▶ _Your task_: Set down again, exactly and only, the lines from the one that contains "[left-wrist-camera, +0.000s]" through the last line of the records below, both included, but not the pictures.

'''

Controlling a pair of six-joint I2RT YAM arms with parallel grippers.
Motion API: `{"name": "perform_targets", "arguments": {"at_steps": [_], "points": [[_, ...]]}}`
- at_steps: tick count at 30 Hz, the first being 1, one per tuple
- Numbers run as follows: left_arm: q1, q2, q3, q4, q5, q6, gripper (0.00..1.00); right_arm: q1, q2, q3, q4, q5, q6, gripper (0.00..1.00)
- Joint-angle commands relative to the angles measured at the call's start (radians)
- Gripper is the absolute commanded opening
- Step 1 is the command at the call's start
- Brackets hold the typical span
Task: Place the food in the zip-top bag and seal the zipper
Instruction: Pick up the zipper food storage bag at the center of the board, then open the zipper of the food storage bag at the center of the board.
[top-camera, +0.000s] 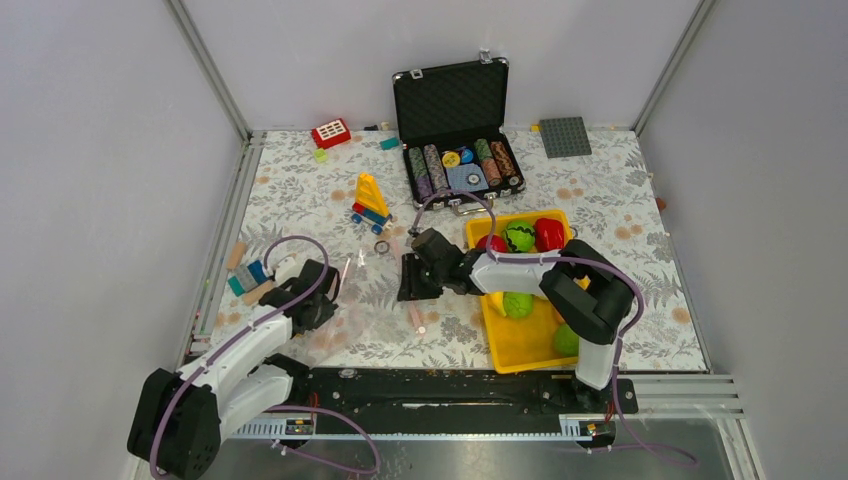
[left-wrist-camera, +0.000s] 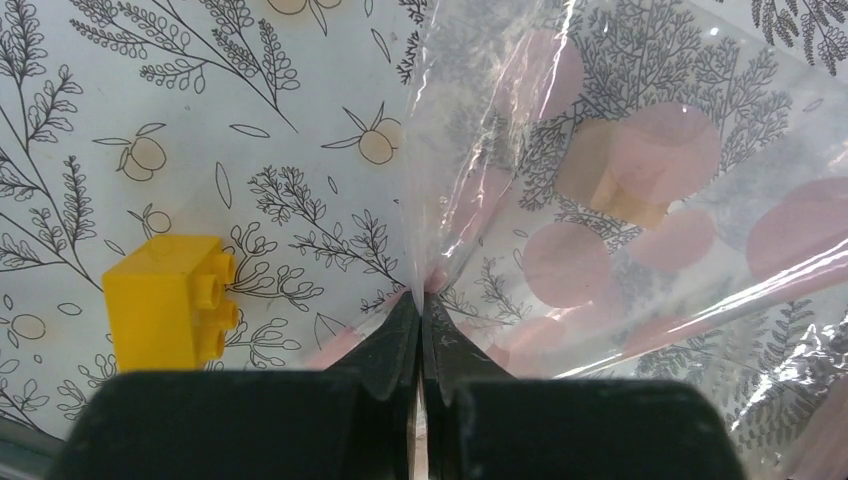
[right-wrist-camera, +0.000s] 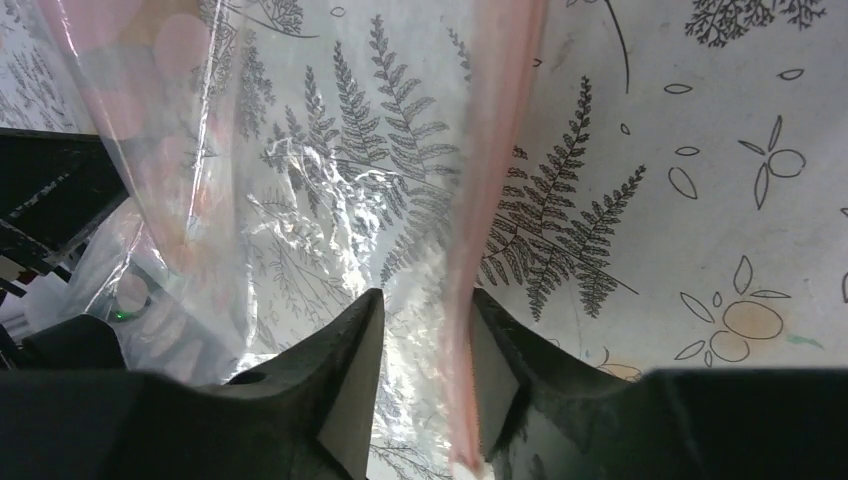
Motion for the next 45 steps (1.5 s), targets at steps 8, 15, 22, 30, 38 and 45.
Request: {"name": "perform_targets", "arguments": {"at_steps": [8, 15, 22, 30, 38, 45], "points": [[-0.004, -0.069, 0.001, 0.011, 0.022, -0.033, 0.00, -0.003, -0.099, -0.126, 0.311, -0.062, 0.014, 0.00], [-0.004, -0.156, 0.104, -0.090, 0.006, -0.013, 0.59, -0.003, -0.214, -0.098, 0.183, 0.015, -0.116, 0.00], [-0.004, -0.300, 0.220, -0.191, 0.001, 0.027, 0.99, -0.003, -0.368, -0.021, -0.058, 0.142, -0.316, 0.00], [-0.004, -0.321, 0.408, -0.250, -0.002, 0.062, 0.99, -0.001, -0.490, 0.103, -0.302, 0.270, -0.542, 0.00], [-0.004, -0.280, 0.489, -0.033, 0.227, 0.090, 0.99, -0.001, -0.506, 0.319, -0.516, 0.356, -0.497, 0.00], [-0.021, -0.210, 0.499, 0.119, 0.434, 0.102, 0.99, 0.009, -0.473, 0.294, -0.519, 0.307, -0.487, 0.00]]}}
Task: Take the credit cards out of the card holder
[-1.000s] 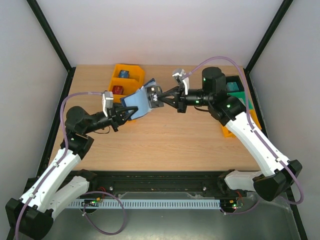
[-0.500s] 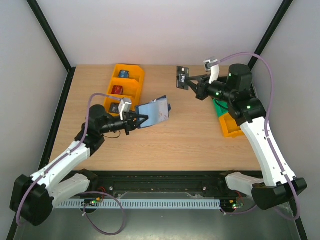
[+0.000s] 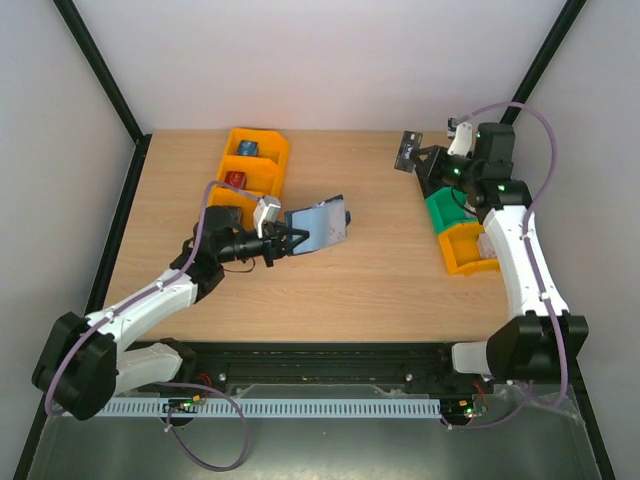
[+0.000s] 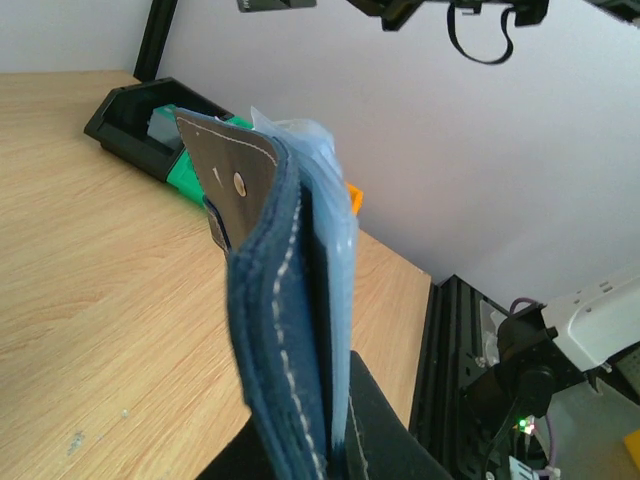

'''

▶ _Solution to the problem_:
[left-wrist-camera, +0.000s] 
[right-wrist-camera, +0.000s] 
Motion for the next 45 steps (1.5 s), targets at steps 8, 15, 22, 30, 38 and 45.
Request: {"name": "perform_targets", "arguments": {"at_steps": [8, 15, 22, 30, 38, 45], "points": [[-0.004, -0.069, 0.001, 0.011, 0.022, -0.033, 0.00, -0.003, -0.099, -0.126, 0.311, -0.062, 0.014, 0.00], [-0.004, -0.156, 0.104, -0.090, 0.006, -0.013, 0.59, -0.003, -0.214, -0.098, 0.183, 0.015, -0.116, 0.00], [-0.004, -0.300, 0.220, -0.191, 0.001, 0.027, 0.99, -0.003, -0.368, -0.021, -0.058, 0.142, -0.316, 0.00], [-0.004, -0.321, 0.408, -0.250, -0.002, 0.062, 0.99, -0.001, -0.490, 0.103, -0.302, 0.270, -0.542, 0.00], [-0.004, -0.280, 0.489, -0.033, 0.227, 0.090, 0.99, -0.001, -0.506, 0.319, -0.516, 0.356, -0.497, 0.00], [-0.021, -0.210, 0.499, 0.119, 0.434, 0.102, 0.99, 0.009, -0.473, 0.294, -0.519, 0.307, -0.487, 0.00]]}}
Task: Take the credit cards out of the card holder
[-1.000s] 
[-0.500s] 
[+0.000s] 
[+0.000s] 

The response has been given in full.